Progressing the proposed EU Regulation on prohibiting products made with forced labour

A Model Law

Bericht
2022

Die Publikation stellt ein Modellgesetz mit den Schlüsselelementen für eine EU-Verordnung vor, die den Import und Export von Produkten verbietet, die mit Hilfe von Zwangsarbeit hergestellt oder transportiert werden. Sie wurde von Anti-Slavery International, dem European Center for Constitutional Human Rights (ECCHR) und der Fraktion der Grünen/EFA im Europäischen Parlament in Auftrag gegeben.

Moderne Sklaverei wird immer schlimmer. Im September 2022 veröffentlichten die Internationale Arbeitsorganisation (ILO), die Internationale Organisation für Migration (IOM) und die Walk Free Foundation neue Schätzungen zur modernen Sklaverei, wonach seit den letzten Schätzungen im Jahr 2017 etwa 10 Millionen Männer, Frauen und Kinder mehr zur Arbeit oder zur Heirat gezwungen wurden. Insgesamt leben schätzungsweise 50 Millionen Menschen in moderner Sklaverei. Das ist mehr als die Bevölkerung von Spanien, dem viertgrößten EU-Mitgliedstaat. Als größter Binnenmarkt der Welt hat die EU die Chance, bei der Gestaltung von Gesetzen und Konzepten zur Bekämpfung von systemischer Zwangsarbeit in den Lieferketten von Unternehmen weltweit, eine Führungsrolle zu übernehmen. Das EU-Instrumentarium an Rechtsvorschriften und politischen Maßnahmen muss Rechtsvorschriften umfassen, die den Handel und den Verkauf von Produkten, die in Zwangsarbeit hergestellt wurden, auf dem EU-Markt kontrollieren.

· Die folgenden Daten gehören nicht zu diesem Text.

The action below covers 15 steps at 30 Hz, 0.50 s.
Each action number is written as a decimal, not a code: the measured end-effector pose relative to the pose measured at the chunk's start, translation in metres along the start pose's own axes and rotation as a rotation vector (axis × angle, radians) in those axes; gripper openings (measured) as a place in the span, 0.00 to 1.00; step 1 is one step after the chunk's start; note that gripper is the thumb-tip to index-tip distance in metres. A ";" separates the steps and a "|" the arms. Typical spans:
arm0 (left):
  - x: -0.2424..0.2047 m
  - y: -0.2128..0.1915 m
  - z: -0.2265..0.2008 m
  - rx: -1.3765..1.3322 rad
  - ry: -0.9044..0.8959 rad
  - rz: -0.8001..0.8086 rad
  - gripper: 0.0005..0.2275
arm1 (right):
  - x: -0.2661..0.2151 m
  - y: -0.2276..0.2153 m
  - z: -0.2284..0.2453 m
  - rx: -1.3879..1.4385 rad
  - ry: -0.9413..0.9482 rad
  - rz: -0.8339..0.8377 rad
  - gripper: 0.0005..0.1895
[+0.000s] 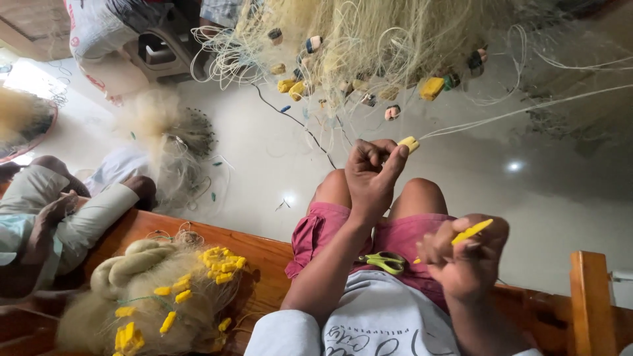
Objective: Repairing a fishing net by weaving new line with a net needle and cutting it with scissors.
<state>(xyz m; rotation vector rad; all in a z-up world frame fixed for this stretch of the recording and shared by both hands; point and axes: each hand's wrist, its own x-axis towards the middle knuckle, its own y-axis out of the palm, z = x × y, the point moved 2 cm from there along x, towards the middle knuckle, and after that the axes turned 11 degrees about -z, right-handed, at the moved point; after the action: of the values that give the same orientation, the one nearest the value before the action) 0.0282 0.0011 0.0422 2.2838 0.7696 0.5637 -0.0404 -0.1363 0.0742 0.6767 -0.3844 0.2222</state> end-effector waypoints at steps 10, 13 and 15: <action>0.002 -0.014 0.009 0.013 0.023 0.121 0.17 | 0.018 0.015 0.051 -0.609 -0.519 0.685 0.09; 0.004 -0.010 -0.002 0.085 -0.017 0.000 0.10 | 0.046 -0.015 0.046 -0.899 -0.695 0.511 0.07; 0.007 -0.009 0.001 -0.100 -0.194 -0.064 0.11 | 0.078 -0.024 0.039 -1.354 -0.829 0.488 0.08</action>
<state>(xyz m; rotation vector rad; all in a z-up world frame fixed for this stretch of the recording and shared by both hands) 0.0306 0.0113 0.0364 2.1755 0.7011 0.3370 0.0275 -0.1739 0.1209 -0.7321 -1.3262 0.0843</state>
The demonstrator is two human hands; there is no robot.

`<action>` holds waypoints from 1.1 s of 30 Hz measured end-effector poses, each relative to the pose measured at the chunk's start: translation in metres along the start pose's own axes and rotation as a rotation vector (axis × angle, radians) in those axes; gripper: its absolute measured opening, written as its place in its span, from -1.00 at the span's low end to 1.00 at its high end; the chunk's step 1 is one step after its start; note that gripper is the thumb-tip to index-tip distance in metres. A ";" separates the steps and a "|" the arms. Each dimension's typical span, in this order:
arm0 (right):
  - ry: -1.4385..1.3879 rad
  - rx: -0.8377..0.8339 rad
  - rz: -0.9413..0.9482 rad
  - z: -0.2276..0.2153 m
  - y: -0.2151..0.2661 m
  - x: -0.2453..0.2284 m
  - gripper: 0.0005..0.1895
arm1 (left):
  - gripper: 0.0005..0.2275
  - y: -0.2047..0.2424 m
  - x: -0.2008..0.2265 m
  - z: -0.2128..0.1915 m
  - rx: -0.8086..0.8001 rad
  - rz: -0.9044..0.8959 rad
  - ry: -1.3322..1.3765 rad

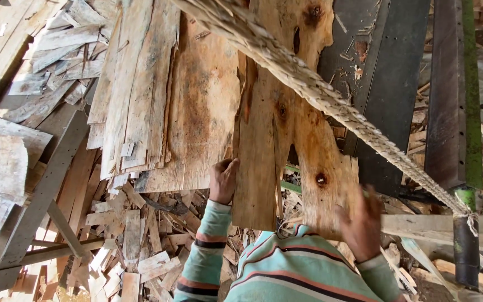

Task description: The recorder selects thin wood sheets or bark, trims the edges using a manual lever-action cutting tool, and sorts the pieces into a stack.

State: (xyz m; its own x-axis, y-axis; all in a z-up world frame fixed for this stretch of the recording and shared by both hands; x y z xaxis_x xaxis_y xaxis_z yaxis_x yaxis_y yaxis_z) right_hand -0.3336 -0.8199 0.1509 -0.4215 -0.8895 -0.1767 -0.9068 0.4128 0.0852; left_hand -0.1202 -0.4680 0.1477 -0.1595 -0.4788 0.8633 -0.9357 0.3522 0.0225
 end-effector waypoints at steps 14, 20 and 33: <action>-0.972 -0.526 -0.337 0.020 -0.138 -0.220 -0.03 | -0.65 0.006 0.068 0.033 -0.055 0.101 0.355; -0.636 -0.432 -0.415 0.010 -0.142 -0.228 0.08 | -0.59 0.008 0.032 0.044 -0.055 0.015 0.351; -0.596 -0.286 -0.245 -0.019 -0.155 -0.098 -0.54 | -0.76 0.004 -0.037 -0.087 0.039 0.125 0.152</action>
State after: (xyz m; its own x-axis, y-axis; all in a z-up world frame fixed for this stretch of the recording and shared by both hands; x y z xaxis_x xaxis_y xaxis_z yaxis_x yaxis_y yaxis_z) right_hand -0.1521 -0.8005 0.1738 -0.2088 -0.6577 -0.7238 -0.9740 0.0733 0.2144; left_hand -0.0907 -0.3789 0.1593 -0.2283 -0.3054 0.9244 -0.9236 0.3684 -0.1064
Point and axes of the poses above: each hand's wrist, its own y-axis away from the middle knuckle, its own z-axis out of the palm, x = y × z, the point moved 8 cm from there along -y, towards the middle knuckle, and after that the axes turned 11 degrees about -x, right-handed, at the moved point
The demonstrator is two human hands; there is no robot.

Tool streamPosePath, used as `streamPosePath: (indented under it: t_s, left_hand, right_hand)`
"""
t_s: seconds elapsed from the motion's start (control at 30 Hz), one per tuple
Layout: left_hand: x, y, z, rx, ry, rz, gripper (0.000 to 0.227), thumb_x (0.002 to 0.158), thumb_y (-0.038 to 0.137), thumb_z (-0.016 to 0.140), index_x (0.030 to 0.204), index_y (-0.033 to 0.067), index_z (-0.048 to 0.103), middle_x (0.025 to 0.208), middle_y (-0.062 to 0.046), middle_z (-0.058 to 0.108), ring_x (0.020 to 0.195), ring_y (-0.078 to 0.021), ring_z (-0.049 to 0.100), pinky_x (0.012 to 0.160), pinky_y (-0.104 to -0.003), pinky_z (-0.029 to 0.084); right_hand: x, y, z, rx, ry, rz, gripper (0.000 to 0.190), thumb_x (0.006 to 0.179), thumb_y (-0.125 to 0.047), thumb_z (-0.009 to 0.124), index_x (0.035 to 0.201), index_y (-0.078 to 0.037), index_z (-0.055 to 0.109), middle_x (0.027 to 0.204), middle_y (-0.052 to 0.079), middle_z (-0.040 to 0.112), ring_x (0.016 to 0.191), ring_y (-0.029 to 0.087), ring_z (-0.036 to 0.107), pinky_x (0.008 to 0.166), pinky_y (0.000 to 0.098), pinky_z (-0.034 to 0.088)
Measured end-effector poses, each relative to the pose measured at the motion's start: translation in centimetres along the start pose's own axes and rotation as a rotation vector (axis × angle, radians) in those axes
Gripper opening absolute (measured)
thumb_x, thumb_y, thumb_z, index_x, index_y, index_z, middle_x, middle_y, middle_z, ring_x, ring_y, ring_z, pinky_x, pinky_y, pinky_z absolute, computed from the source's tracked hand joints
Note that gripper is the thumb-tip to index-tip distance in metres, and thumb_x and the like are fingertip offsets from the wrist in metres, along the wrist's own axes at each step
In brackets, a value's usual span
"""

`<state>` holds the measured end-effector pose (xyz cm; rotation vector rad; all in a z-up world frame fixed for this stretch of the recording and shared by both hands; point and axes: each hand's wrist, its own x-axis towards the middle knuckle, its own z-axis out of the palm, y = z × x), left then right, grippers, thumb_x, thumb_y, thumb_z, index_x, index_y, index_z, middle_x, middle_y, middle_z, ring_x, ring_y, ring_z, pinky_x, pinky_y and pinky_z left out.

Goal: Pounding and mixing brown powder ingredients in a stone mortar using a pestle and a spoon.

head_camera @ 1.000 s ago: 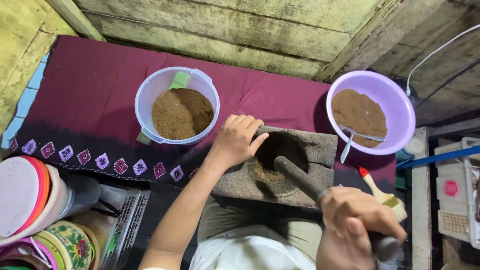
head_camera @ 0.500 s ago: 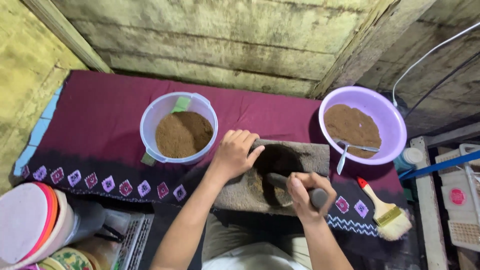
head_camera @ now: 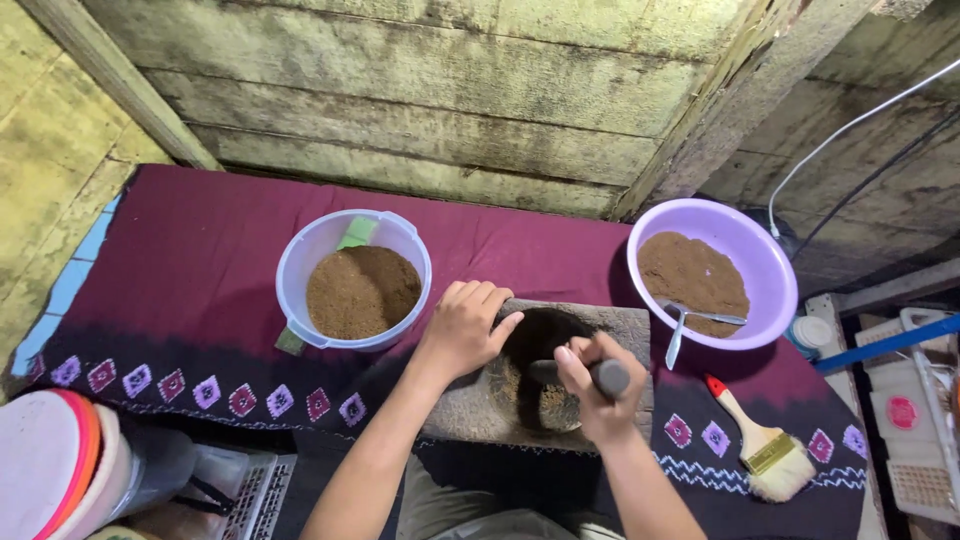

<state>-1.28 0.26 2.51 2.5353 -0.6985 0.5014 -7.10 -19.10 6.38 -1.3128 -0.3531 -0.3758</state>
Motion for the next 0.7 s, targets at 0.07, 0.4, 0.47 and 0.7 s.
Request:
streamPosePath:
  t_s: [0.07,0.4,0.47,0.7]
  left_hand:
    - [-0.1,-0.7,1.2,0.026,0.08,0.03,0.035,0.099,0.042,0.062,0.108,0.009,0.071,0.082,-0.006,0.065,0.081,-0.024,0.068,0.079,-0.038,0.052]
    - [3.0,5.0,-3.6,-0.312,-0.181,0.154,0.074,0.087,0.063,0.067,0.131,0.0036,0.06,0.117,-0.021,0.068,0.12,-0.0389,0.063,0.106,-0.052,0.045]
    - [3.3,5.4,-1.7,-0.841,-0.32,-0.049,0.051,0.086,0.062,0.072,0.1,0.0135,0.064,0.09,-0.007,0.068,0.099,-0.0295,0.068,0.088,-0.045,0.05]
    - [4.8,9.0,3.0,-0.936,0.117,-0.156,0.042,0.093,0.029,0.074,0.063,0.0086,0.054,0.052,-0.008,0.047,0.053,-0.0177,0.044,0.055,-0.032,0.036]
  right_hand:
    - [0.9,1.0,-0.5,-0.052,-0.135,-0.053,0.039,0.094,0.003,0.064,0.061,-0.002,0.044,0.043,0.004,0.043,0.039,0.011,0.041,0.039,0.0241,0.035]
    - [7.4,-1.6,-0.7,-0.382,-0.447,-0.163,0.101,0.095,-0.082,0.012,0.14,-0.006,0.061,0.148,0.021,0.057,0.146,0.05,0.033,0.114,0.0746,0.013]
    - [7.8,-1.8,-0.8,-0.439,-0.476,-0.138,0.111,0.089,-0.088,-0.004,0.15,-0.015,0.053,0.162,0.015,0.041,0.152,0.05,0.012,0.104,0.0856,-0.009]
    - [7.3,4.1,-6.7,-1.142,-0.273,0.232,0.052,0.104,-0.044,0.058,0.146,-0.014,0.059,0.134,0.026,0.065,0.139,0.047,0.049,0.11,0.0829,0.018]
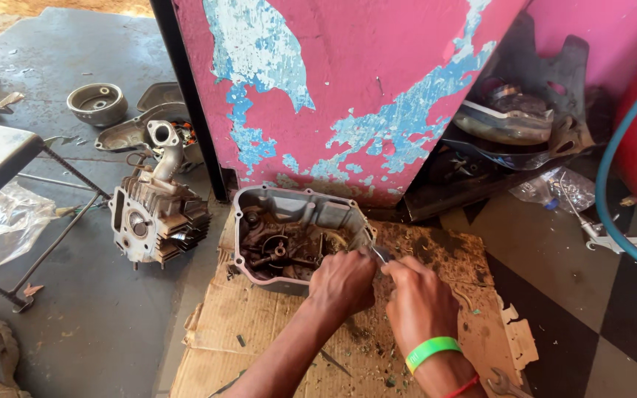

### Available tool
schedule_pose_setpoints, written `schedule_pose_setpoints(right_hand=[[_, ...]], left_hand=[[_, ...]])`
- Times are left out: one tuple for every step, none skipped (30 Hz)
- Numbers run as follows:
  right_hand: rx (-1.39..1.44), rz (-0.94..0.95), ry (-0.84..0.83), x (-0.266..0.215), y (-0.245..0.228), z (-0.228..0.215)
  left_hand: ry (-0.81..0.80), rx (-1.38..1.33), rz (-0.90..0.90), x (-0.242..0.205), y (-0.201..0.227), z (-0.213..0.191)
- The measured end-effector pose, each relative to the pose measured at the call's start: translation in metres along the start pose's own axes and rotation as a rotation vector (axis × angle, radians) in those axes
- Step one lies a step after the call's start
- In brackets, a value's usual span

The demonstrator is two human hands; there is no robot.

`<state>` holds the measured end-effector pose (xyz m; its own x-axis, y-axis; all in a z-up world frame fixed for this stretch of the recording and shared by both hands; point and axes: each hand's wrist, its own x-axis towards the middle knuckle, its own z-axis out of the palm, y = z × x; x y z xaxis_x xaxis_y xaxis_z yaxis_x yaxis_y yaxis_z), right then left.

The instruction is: The person scrapes residue from the mating surface of a motorcycle engine case using a metal tool.

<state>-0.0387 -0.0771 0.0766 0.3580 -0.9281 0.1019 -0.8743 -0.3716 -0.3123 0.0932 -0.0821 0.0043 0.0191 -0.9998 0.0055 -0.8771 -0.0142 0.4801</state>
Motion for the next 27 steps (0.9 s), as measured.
schedule_pose_setpoints(right_hand=[[-0.013, -0.009, 0.013, 0.003, -0.001, 0.001], [-0.025, -0.018, 0.025, 0.005, -0.002, 0.001], [-0.029, -0.03, 0.016, 0.007, 0.0, 0.0], [-0.032, -0.042, 0.006, 0.011, 0.003, -0.002], [-0.032, -0.055, 0.003, 0.015, 0.004, -0.002], [-0.025, -0.069, 0.024, 0.019, 0.006, -0.002], [-0.022, -0.082, 0.031, 0.018, 0.009, -0.001], [-0.018, -0.096, 0.038, 0.017, 0.013, 0.0], [0.001, -0.095, 0.036, 0.016, 0.017, 0.001], [0.02, -0.095, 0.034, 0.014, 0.02, 0.001], [0.045, -0.099, 0.032, 0.014, 0.019, 0.002], [0.031, -0.093, 0.036, 0.013, 0.018, 0.003], [0.014, -0.084, 0.037, 0.009, 0.018, 0.003], [-0.004, -0.076, 0.038, 0.008, 0.017, 0.004], [0.0, -0.076, 0.044, 0.008, 0.016, 0.005], [0.005, -0.076, 0.05, 0.01, 0.015, 0.005], [0.009, -0.081, 0.055, 0.012, 0.014, 0.006], [-0.008, -0.076, 0.044, 0.014, 0.014, 0.005], [-0.024, -0.072, 0.029, 0.016, 0.014, 0.005], [-0.039, -0.068, 0.014, 0.017, 0.014, 0.005], [-0.036, -0.08, 0.023, 0.018, 0.015, 0.005], [-0.032, -0.092, 0.031, 0.02, 0.017, 0.006], [-0.031, -0.102, 0.038, 0.021, 0.02, 0.007], [-0.026, -0.12, 0.063, 0.021, 0.022, 0.008], [-0.018, -0.14, 0.087, 0.021, 0.022, 0.011], [-0.01, -0.161, 0.11, 0.02, 0.023, 0.013], [-0.012, -0.161, 0.106, 0.02, 0.023, 0.014]], left_hand=[[0.002, 0.006, 0.003, 0.002, 0.0, 0.0], [0.004, 0.011, 0.006, 0.005, -0.001, 0.001], [0.005, 0.017, 0.015, 0.006, 0.0, 0.003], [0.005, 0.022, 0.023, 0.006, 0.001, 0.004], [0.01, 0.033, 0.034, 0.009, -0.001, 0.003], [0.04, 0.034, 0.043, 0.012, -0.002, 0.002], [0.062, 0.025, 0.044, 0.009, -0.001, 0.004], [0.084, 0.017, 0.044, 0.007, 0.0, 0.007], [-0.001, 0.023, -0.012, 0.008, 0.002, 0.008], [-0.087, 0.029, -0.067, 0.009, 0.006, 0.009], [-0.172, 0.041, -0.128, 0.01, 0.006, 0.006], [-0.131, 0.04, -0.11, 0.009, 0.006, 0.005], [-0.093, 0.036, -0.09, 0.008, 0.007, 0.005], [-0.056, 0.031, -0.069, 0.007, 0.007, 0.006], [-0.049, 0.032, -0.06, 0.009, 0.007, 0.006], [-0.042, 0.032, -0.051, 0.011, 0.006, 0.006], [-0.032, 0.031, -0.046, 0.013, 0.004, 0.006], [-0.018, 0.03, -0.043, 0.014, 0.005, 0.007], [-0.006, 0.03, -0.044, 0.013, 0.005, 0.008], [0.006, 0.03, -0.045, 0.012, 0.005, 0.009], [0.009, 0.035, -0.043, 0.014, 0.005, 0.01], [0.013, 0.04, -0.042, 0.015, 0.004, 0.01], [0.014, 0.043, -0.039, 0.015, 0.005, 0.011], [0.013, 0.048, -0.036, 0.015, 0.006, 0.012], [0.011, 0.056, -0.037, 0.014, 0.006, 0.011], [0.01, 0.064, -0.037, 0.012, 0.007, 0.01], [0.004, 0.037, -0.062, 0.011, 0.008, 0.009]])
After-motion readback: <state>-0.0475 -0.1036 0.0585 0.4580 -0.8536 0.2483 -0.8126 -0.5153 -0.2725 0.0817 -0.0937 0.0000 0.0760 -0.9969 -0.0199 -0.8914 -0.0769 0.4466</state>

Zusammen mit anderen Maßnahmen, einschließlich der obligatorischen Sorgfaltspflicht, wird ein Verbot von Zwangsarbeit ein wirksames staatliches Durchsetzungsinstrument sein, das den Unternehmen einen Anreiz bietet, Zwangsarbeit in ihren Lieferketten ernsthaft zu bekämpfen.

Das Modellgesetz ist in Englisch abrufbar.